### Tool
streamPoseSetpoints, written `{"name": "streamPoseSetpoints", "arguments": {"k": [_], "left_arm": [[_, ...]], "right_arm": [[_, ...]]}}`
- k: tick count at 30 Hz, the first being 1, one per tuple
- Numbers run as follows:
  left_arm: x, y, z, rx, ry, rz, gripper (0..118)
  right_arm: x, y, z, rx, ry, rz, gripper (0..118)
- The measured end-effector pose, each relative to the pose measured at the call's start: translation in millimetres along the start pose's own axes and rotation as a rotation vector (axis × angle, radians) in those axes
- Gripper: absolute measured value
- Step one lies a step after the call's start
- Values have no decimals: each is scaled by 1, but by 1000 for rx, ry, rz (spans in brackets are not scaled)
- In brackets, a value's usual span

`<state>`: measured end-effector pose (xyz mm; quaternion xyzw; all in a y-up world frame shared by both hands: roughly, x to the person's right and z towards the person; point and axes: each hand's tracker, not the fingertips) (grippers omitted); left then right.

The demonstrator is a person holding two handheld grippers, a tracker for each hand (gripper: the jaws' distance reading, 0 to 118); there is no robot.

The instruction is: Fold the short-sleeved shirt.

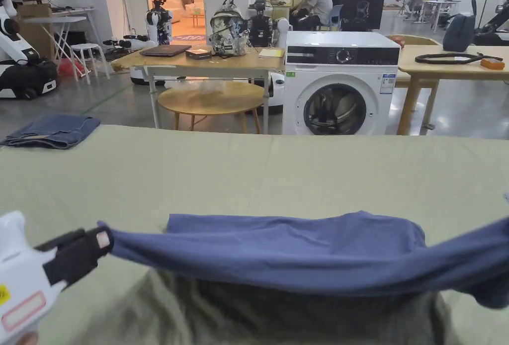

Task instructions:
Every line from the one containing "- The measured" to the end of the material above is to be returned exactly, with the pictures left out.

Answer:
- The measured end-effector pose, each relative to the pose measured at the call's start: translation in millimetres along the start pose's own axes and rotation as a rotation vector (axis × angle, radians) in those axes
- Gripper: absolute measured value
- Step one lies a step after the call's start
- Values have no decimals: each is scaled by 1, but by 1000 for rx, ry, rz (spans in brackets are not scaled)
- In brackets, a value's usual span

`<state>`: measured end-effector pose (xyz mm; quaternion xyzw; all in a y-up world frame shared by both hands: roughly, x to the person's right and z towards the person; point and axes: each hand's tracker, not the fingertips) (grippers omitted); left then right.

The demonstrator is a person holding two handheld grippers, a tracker for each hand (gripper: the jaws' distance reading, 0 to 118); there is no robot.

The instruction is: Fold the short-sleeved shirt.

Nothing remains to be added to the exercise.